It is very cold.
I am on the taxi rank and am very glad indeed about my warm new clothes, because nobody has wanted a taxi at all yet tonight. This means that the engine has not been running and the taxi is cold.
This does not matter when you are thoroughly encased in layers of fleece. I have even got my sheepskin boots on.
My walk this morning was jolly bracing as well. The sun shone, but the wind has veered around to come from the north, and it feels as though it is blasting unhindered from the Arctic.
Mark is in between me and the Arctic, somewhere north of Aberdeen. He says it is pretty chilly there as well, and he has even been obliged to put his jumper on.
I have got two jumpers on. I am so thoroughly jumpered that I can hardly move my arms.
It did, however, dry the washing, the wind, not the jumper, obviously, which is always a positive note.
By the time I had finished walking and faffing about with washing I was thoroughly chilled, despite the fact that vigorous exercise is supposed to warm you up. I felt warmly invigorated on the inside, but the outside, most especially my fingers and toes, were frozen.
This was not the most inspiring start to a day where my chief task was to finish Lucy’s curtains. My fingers were so numb and clumsy it took me ages to thread the needle on the sewing machine, and I was very pleased to remember that my little sewing table lamp still has an old-fashioned halogen bulb in it, and it warmed my fingers splendidly.

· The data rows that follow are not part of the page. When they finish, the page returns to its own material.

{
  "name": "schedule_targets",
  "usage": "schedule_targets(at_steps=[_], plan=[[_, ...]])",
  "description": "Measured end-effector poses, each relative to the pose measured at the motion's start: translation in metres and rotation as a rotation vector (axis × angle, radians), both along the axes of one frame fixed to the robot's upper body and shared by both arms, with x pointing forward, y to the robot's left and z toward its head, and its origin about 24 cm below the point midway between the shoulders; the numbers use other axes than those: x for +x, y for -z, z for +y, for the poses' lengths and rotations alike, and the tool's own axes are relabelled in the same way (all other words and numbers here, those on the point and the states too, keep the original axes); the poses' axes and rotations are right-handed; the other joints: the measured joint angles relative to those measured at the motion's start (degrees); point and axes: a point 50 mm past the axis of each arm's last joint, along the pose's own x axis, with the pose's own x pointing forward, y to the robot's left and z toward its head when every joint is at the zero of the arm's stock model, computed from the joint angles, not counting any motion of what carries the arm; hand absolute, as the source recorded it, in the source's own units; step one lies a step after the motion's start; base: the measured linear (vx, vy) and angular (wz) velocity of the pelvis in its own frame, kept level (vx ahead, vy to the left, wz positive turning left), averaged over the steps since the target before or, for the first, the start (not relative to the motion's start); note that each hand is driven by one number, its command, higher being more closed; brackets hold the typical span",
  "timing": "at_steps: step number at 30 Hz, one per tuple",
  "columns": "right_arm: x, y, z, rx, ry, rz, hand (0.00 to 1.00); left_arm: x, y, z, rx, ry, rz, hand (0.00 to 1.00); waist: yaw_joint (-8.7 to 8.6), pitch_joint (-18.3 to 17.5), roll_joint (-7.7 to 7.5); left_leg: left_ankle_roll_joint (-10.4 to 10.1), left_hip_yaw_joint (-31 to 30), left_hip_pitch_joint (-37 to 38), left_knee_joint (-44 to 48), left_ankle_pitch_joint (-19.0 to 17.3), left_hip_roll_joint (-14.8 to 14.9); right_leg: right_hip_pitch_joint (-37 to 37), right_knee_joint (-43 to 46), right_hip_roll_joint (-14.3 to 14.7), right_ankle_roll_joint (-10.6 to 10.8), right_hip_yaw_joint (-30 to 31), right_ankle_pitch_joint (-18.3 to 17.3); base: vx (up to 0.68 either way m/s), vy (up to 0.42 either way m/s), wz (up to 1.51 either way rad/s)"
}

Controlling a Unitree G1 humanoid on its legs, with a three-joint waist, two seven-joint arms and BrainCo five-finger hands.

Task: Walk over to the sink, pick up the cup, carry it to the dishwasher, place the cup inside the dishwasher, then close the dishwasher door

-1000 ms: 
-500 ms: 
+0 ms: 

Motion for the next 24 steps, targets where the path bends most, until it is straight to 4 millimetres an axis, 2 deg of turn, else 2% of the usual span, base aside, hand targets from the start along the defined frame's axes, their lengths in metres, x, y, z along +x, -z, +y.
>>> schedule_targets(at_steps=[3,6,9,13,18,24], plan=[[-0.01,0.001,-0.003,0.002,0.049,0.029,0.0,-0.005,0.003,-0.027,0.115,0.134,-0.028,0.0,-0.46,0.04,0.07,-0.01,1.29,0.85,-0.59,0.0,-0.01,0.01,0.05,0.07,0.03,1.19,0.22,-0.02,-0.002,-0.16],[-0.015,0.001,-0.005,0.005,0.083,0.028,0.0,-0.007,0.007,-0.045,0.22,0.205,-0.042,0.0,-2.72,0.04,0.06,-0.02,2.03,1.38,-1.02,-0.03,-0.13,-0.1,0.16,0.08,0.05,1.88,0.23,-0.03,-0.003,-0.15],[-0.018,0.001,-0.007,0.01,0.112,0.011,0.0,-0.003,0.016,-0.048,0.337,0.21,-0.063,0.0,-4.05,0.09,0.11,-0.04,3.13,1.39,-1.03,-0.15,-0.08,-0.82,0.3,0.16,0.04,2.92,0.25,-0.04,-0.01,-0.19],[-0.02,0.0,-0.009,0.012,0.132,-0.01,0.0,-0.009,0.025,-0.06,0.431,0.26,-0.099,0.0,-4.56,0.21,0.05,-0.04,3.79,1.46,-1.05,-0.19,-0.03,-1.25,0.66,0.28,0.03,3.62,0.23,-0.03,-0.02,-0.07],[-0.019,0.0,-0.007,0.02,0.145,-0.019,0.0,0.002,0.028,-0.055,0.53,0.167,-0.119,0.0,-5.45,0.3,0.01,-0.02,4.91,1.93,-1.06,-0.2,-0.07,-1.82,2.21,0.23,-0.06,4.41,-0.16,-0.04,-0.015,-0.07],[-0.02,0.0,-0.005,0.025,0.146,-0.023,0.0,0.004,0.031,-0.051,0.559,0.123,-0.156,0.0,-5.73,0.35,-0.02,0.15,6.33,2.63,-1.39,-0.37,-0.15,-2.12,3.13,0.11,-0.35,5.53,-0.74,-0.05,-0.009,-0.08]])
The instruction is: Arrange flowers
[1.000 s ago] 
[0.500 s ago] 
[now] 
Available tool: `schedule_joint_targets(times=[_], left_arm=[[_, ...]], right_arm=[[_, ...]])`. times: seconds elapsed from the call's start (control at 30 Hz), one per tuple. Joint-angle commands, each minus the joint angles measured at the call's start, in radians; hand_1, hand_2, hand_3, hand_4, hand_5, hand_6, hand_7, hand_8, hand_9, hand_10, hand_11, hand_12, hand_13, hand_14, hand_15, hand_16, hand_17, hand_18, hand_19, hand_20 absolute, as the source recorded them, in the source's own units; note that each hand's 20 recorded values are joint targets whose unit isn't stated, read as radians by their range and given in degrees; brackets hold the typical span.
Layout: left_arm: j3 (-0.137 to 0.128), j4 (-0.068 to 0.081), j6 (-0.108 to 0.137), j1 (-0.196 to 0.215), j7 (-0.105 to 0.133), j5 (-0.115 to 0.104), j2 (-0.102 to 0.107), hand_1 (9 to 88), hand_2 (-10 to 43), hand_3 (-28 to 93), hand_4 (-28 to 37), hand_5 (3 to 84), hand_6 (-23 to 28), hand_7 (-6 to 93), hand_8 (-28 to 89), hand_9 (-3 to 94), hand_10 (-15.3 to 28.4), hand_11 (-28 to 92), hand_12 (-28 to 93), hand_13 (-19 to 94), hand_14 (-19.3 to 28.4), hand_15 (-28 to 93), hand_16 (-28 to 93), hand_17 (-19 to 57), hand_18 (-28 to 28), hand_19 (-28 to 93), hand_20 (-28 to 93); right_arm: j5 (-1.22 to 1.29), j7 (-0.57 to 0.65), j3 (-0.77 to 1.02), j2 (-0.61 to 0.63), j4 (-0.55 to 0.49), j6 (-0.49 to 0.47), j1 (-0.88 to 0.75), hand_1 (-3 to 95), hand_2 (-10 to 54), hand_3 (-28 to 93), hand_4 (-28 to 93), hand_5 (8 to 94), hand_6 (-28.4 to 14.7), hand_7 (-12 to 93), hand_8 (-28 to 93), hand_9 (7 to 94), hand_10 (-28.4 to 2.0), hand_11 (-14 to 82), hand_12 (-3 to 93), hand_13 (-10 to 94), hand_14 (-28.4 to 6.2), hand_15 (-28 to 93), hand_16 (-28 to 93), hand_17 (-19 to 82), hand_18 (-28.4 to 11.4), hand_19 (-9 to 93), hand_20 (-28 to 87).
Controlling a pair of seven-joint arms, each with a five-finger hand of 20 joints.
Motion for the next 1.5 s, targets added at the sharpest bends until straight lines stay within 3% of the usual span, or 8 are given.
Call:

I don’t like the new LED bulbs anyway. I loathe the chilly, bluish-purple glow that their light has, reminiscent of horrible neon tubes in my childhood. They all have this, even the ones that call themselves Warm White but are really orange. I know they are cheap to run, but they are nasty. One of the sad moments of my life lately was the observation that the theatres in Manchester have bowed to the EU dictum that they may no longer use the wonderful old halogen lamps, but must use LEDs. I knew about this, but had never imagined that lighting designers, for whom quality of light is all, would agree to it, although of course the decision was probably not theirs but made by some indifferently heartless muppet in an office, the Ed Miliband of the creative world.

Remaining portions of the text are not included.